Coerce types on read #76

aykut-bozkurt · 2024-11-11T16:33:28Z

COPY FROM parquet is too strict when matching the parquet file schema to Postgres tupledesc schema .
e.g. INT32 type in the parquet schema cannot be read into a Postgres column with int64 type.
We can avoid this situation by casting arrow array to the array that is expected by the tupledesc
schema, if the cast is possible. We can make use of arrow-cast crate, which is in the same project
with arrow. Its public api lets us check if a cast possible between 2 arrow types and perform the cast.
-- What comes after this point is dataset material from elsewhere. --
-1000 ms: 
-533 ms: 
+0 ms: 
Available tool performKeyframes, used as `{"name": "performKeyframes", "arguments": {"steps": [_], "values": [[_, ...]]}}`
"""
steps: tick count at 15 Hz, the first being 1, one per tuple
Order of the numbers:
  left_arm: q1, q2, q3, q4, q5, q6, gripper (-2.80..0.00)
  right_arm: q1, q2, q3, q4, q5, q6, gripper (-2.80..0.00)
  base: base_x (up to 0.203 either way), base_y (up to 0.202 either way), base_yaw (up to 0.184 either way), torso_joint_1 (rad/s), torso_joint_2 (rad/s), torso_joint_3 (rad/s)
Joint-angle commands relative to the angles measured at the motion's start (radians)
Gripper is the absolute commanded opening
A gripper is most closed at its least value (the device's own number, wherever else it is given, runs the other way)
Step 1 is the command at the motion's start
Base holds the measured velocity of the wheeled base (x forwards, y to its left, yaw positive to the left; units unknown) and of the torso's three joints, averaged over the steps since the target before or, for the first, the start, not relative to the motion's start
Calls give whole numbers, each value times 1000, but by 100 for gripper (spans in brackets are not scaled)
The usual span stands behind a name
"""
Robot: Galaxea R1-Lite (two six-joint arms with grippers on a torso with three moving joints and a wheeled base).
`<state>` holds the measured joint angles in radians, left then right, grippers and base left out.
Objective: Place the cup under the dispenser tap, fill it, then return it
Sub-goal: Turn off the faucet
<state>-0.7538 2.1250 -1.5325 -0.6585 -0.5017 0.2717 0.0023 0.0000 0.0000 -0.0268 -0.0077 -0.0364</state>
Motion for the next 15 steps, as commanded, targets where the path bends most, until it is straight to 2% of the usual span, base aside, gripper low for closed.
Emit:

To make sure the cast is possible, we need to do 2 checks:

arrow-cast allows the cast from "arrow type at the parquet file" to "arrow type at the schema that is
generated for tupledesc", (user created custom cast functions at Postgres won't work by arrow-cast)
the cast is meaningful at Postgres. We check if there is a cast from "Postgres type that corresponds to the arrow type at Parquet file" to "Postgres type at the tupledesc".

With that we can implicitly cast between many types as shown below:

INT16 => INT32
UINT32 => INT64
FLOAT32 => FLOAT64
LargeUtf8 => UTF8
LargeBinary => Binary
Struct, Array, and Map with castable fields, e.g. [UINT16] => [INT64] or struct {'x': UINT16} => struct {'x': INT64}
NOTE: Struct fields must always strictly match by name and position.

We can cast below types but with runtime errors e.g. value overflow

INT64 => INT32
TIMESTAMPTZ => TIMESTAMP

Closes #67.
Closes #79.

codecov · 2024-11-11T18:07:54Z

Codecov Report

Attention: Patch coverage is 87.82313% with 179 lines in your changes missing coverage. Please review.

Project coverage is 91.94%. Comparing base (518a5ac) to head (d48996c).
Report is 1 commits behind head on main.

Files with missing lines	Patch %	Lines
src/lib.rs	88.25%	123 Missing ⚠️
src/arrow_parquet/schema_parser.rs	75.12%	51 Missing ⚠️
src/arrow_parquet/arrow_to_pg.rs	96.32%	5 Missing ⚠️

Additional details and impacted files

@@            Coverage Diff             @@
##             main      #76      +/-   ##
==========================================
- Coverage   92.83%   91.94%   -0.89%     
==========================================
  Files          62       62              
  Lines        7645     8795    +1150     
==========================================
+ Hits         7097     8087     +990     
- Misses        548      708     +160

☔ View full report in Codecov by Sentry.
📢 Have feedback on the report? Share it here.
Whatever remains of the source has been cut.